第27話:迷いは、未来を開くためにある
農業ドームが村に並び、季節に関係なく薬草が育つようになって数週間。
村はこれまでにない活気に包まれていたが――私は、たった一人で頭を抱えていた。
(……本当に、これで良かったのかな?)
農業ドームは便利だ。
気候の壁を越え、安定供給を実現した。
投資も集まり、商会の基盤は確実に強くなった。
けれど、その裏で起きていたことがあった。
―――
「カイ様……うちは、もうドームを買えそうにありません……」
「周りがどんどん導入していて……もう同じ価格では売れません……」
「畑を手放すしか……」
貧しい農家ほど、ドームの費用を払えない。
結果として、農家が廃業し始めた。
さらに――
「薬草の値段が下がってきたぞ!」
「ドーム組は大量に作れるからな……」
「普通の畑はもう太刀打ちできん!」
定価が落ち、古い農法は徐々に押し流され始めた。
(技術って……本当にこれでよかったの? 進歩は大事。でも、それで誰かを追い詰めてしまうなら……)
胸が痛んだ。
私は、初めて――自分の作った仕組みに迷いを感じた。
―――
そんな時だった。
村に、杖をついた細身の学者がやってきた。
「君が……カイ君だね?」
「はい。

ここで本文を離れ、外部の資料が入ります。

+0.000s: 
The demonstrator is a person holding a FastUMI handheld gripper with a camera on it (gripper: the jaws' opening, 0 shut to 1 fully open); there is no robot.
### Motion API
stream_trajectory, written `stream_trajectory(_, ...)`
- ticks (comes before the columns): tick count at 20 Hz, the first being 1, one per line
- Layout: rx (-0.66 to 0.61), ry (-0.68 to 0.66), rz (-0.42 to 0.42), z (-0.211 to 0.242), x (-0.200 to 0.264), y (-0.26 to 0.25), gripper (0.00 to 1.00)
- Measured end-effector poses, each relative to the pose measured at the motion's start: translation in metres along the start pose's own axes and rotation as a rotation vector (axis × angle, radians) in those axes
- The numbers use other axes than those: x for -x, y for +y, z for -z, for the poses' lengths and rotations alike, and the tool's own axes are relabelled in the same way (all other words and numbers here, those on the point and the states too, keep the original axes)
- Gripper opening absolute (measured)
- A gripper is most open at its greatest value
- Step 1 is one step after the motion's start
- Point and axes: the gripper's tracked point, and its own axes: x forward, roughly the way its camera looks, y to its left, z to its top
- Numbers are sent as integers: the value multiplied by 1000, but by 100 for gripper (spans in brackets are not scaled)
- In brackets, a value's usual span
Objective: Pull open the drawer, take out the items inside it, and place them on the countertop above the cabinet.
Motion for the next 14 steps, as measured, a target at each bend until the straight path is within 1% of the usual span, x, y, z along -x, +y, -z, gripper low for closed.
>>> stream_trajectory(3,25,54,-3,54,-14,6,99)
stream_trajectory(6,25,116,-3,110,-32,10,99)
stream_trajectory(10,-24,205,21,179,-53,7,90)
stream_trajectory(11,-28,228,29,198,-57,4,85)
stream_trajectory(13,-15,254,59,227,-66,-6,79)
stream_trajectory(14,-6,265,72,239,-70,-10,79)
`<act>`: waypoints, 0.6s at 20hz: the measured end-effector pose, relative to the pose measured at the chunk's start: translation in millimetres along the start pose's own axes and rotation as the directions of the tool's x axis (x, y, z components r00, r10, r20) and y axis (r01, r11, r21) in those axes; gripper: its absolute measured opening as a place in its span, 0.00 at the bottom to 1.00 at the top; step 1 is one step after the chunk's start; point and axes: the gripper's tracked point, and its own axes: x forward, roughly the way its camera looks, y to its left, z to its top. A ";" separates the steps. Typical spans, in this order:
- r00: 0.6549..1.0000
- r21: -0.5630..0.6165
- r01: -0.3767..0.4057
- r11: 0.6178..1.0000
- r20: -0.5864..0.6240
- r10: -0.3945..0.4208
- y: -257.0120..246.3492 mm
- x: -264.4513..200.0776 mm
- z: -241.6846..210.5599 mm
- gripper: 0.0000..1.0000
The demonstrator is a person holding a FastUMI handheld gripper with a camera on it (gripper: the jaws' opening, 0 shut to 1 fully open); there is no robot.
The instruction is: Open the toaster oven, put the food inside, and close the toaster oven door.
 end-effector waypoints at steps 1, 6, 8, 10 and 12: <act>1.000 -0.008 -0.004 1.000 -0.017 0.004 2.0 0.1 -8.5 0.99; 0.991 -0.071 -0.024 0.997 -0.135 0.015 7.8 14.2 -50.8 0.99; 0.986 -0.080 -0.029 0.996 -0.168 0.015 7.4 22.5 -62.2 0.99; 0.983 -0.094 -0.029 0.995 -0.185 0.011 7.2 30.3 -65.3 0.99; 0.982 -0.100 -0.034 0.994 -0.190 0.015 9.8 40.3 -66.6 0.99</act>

あの、何かご用ですか?」
「農業ドームの件だ。あれ、あまりにも優秀すぎる。世界中の学者が注目しているよ」
「……そうなんですか?」
学者は懐から、小さな模型のようなものを取り出した。
「そこでだ。“ドームの小型化” を提案したい」
「小型化……?」
「そう。大規模なドームは高いが、小型化すれば――地方の貧しい農家でも導入できるようになる」
私の心が一瞬だけ明るくなる。
「……本当に?」
「もちろんだ。コストを三分の一以下に抑えられる。これなら、畑一枚単位で設置できる」
さらに学者は続ける。
「そしてね。作物の価格も、原価に合わせて少しずつ下がり始めている。それは悪いことじゃない。物価が自然に下がり始めているという証拠だ」
私は思わず息を呑んだ。
(世界は……壊れてなんていない)
むしろ――技術が新たな可能性を生み、学者たちがそれをさらに洗練しようとしている。
私はゆっくりと、胸の重荷がほどけていくのを感じた。
「ありがとうございます……少し、救われた気がします」
学者はにっこり笑った。
「技術はね、誰かの善意で支えられてこそ進むものだよ」
(……そうだ。技術が広がるなら、次に必要なのは――“仕事を失った人たちの居場所” だ)
農業が効率化すれば、余剰人員は必ず出る。
しかしそれは悪いことではない。
新しい仕事が必要になるというだけだ。
私は商会の仲間たちを集めた。
「みんな、新しいファンドを作ります」
「おお……カイ様、新しい仕組みですか?」
「どんなものだい?」
私は紙に大きく書いた。
『食材加工サービスファンド』
「……加工?」
「薬草や食材を加工するのか?」
「はい。農家や失業した人たちを雇って、簡易工場を作ります!」
みんなの表情が一気に明るくなる。
「工場……!」
「あたしたちでも働けるの?」
「技術は必要なのか?」
「必要ありません。手作業でも十分役に立ちます。干し草、粉末化、茶葉加工、保存食づくり……どれも地域に価値を生む仕事です」
私は続ける。
「農業ドームの普及で原価が下がり始めた。なら、その“恩恵”を――加工に回して、地域全体の利益に変えましょう」
父は泣きそうな顔で笑った。
「カイ……もう迷いはないんだな」
「はい。技術は広がる。だからこそ、みんなで一緒に成長すればいいんです」
おじいさんが杖を軽く鳴らしながら言った。
「坊。迷いは悪いもんではないぞい。迷ったぶんだけ、歩く道は強くなるもんじゃ」
私は照れながら笑った。
(……次は、“加工の時代”をつくる番だ)
こうして、食材加工サービスファンド が始動し――
生活支援商会は、農業・加工・物流を一体にした
“新たな産業基盤” へ進み始めるのであった。